*WHAT THE TASK ASKS:* From the records below, give the number of lines that include the word "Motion". Add no other words.

[Collected data]
***

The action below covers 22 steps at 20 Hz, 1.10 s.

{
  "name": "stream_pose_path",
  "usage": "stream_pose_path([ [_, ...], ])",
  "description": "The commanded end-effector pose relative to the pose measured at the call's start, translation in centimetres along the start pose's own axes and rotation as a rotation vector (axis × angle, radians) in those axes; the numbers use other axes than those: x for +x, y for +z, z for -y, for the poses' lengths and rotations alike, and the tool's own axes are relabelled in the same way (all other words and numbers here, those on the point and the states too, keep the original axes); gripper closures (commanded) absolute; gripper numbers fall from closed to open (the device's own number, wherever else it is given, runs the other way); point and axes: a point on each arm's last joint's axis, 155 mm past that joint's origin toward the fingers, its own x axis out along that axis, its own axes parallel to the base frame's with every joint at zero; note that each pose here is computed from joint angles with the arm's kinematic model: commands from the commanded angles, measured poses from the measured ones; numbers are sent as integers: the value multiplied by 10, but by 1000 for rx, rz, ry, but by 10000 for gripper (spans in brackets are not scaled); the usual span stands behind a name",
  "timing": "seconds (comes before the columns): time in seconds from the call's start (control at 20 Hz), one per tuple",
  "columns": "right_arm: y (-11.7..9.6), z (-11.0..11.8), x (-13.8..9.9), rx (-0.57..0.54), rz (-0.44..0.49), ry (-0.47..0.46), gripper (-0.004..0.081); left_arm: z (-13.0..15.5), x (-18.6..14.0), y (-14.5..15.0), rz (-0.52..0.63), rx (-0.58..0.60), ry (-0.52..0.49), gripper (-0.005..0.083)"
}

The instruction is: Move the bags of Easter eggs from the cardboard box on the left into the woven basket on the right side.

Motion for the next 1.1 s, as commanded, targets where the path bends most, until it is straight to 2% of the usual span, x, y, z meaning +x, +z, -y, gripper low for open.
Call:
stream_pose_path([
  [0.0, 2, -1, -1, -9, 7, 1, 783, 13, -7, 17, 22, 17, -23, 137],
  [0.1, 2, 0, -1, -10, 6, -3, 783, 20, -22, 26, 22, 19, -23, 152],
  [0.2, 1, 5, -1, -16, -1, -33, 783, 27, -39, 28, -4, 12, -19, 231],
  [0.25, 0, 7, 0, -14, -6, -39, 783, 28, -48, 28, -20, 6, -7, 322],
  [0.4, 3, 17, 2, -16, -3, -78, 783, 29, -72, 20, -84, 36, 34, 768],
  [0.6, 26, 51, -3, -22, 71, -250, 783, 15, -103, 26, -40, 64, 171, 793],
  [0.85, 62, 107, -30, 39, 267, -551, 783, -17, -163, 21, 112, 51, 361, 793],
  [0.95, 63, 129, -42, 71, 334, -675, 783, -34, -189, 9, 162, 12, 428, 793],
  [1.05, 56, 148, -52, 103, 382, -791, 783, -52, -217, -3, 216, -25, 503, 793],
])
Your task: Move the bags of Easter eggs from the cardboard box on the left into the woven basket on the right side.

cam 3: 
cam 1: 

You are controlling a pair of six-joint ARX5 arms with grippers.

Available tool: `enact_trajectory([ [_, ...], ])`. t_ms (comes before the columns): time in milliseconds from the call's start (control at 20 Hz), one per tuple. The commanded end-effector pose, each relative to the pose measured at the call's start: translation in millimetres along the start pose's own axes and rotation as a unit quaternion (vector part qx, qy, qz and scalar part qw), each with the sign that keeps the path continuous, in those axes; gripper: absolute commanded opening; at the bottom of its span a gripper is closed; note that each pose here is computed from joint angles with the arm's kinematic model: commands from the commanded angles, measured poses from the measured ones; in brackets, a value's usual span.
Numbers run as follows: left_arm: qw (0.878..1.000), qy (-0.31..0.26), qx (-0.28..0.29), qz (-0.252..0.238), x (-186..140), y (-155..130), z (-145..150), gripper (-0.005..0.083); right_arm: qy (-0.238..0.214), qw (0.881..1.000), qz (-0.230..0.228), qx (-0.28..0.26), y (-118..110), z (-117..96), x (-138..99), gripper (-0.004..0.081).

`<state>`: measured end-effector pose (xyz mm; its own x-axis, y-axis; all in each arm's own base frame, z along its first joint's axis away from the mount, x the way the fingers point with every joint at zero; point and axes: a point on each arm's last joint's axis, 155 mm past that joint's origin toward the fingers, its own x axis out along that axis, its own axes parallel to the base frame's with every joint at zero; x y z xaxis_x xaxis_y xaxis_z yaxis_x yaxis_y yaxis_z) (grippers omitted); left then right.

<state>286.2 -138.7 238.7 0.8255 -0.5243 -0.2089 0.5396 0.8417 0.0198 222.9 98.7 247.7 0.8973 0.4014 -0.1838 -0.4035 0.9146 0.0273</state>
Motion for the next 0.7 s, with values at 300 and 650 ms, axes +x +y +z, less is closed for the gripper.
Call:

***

*OUTPUT:* 2